▶ _EXERCISE_:
Everything from the line containing "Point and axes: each" through the final line of the entries below should be repeated exactly, and nothing else.

▶ _INFORMATION SUPPLIED_:
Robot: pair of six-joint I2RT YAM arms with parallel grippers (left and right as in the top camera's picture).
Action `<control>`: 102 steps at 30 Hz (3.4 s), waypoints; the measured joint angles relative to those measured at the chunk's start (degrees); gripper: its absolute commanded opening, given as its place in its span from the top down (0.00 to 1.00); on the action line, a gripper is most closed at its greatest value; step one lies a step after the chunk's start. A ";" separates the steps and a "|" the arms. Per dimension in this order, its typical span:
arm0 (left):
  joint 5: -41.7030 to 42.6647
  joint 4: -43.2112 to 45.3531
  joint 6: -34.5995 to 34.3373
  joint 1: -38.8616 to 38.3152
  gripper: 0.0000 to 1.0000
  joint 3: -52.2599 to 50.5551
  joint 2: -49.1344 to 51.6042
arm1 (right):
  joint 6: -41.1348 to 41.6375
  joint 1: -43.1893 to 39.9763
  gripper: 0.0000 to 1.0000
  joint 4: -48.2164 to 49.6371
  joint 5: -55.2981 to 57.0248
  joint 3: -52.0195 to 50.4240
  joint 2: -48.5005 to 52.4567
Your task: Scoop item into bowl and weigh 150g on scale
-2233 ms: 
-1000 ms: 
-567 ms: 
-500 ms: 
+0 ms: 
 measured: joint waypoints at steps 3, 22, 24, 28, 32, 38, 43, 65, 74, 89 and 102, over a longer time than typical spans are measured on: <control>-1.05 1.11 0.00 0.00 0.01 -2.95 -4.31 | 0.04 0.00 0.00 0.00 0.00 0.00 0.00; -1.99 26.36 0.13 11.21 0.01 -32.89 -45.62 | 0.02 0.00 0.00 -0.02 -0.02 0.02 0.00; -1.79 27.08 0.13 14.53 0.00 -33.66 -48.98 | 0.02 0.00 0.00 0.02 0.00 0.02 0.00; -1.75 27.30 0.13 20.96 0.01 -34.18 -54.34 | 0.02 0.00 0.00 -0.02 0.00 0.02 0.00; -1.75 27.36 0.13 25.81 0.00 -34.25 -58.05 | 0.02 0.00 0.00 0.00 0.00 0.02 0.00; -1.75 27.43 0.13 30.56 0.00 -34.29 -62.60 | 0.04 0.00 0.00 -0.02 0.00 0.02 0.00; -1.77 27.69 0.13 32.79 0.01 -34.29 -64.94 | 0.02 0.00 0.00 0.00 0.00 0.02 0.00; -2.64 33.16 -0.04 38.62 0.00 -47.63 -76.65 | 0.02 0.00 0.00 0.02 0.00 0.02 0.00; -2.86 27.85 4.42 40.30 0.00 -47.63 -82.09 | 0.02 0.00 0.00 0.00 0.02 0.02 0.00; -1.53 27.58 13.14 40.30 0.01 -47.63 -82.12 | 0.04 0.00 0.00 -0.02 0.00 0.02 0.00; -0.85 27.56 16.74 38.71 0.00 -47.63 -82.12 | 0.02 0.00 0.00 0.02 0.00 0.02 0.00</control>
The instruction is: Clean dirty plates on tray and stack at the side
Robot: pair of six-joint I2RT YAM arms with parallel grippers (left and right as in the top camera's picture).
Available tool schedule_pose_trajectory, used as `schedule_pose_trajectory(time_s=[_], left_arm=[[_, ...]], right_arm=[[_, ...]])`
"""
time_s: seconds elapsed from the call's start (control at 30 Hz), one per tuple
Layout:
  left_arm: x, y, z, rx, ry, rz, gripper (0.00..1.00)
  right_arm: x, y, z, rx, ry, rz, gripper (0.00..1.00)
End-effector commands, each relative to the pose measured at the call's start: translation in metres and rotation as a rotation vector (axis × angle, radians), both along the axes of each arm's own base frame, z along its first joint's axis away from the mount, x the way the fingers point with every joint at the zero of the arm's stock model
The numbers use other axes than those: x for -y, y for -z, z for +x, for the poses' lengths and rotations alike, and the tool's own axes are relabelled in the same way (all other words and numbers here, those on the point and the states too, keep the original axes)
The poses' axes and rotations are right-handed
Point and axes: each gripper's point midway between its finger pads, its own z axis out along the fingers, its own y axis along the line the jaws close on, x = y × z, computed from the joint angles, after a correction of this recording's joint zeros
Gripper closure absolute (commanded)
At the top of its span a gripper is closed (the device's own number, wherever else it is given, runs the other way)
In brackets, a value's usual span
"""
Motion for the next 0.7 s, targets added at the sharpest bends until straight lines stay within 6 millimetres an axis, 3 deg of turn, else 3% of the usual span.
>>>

▶ _ANSWER BOX_:
Point and axes: each gripper's point midway between its finger pads, its own z axis out along the fingers, its own y axis along the line the jaws close on, x = y × z, computed from the joint angles, after a correction of this recording's joint zeros
Gripper closure absolute (commanded)
At the top of its span a gripper is closed (the device's own number, wherever else it is given, runs the other way)
In brackets, a value's usual span
"""
Motion for the next 0.7 s, targets added at the sharpest bends until straight lines stay within 6 millimetres an axis, 3 deg of turn, else 3% of the usual span.
>>>

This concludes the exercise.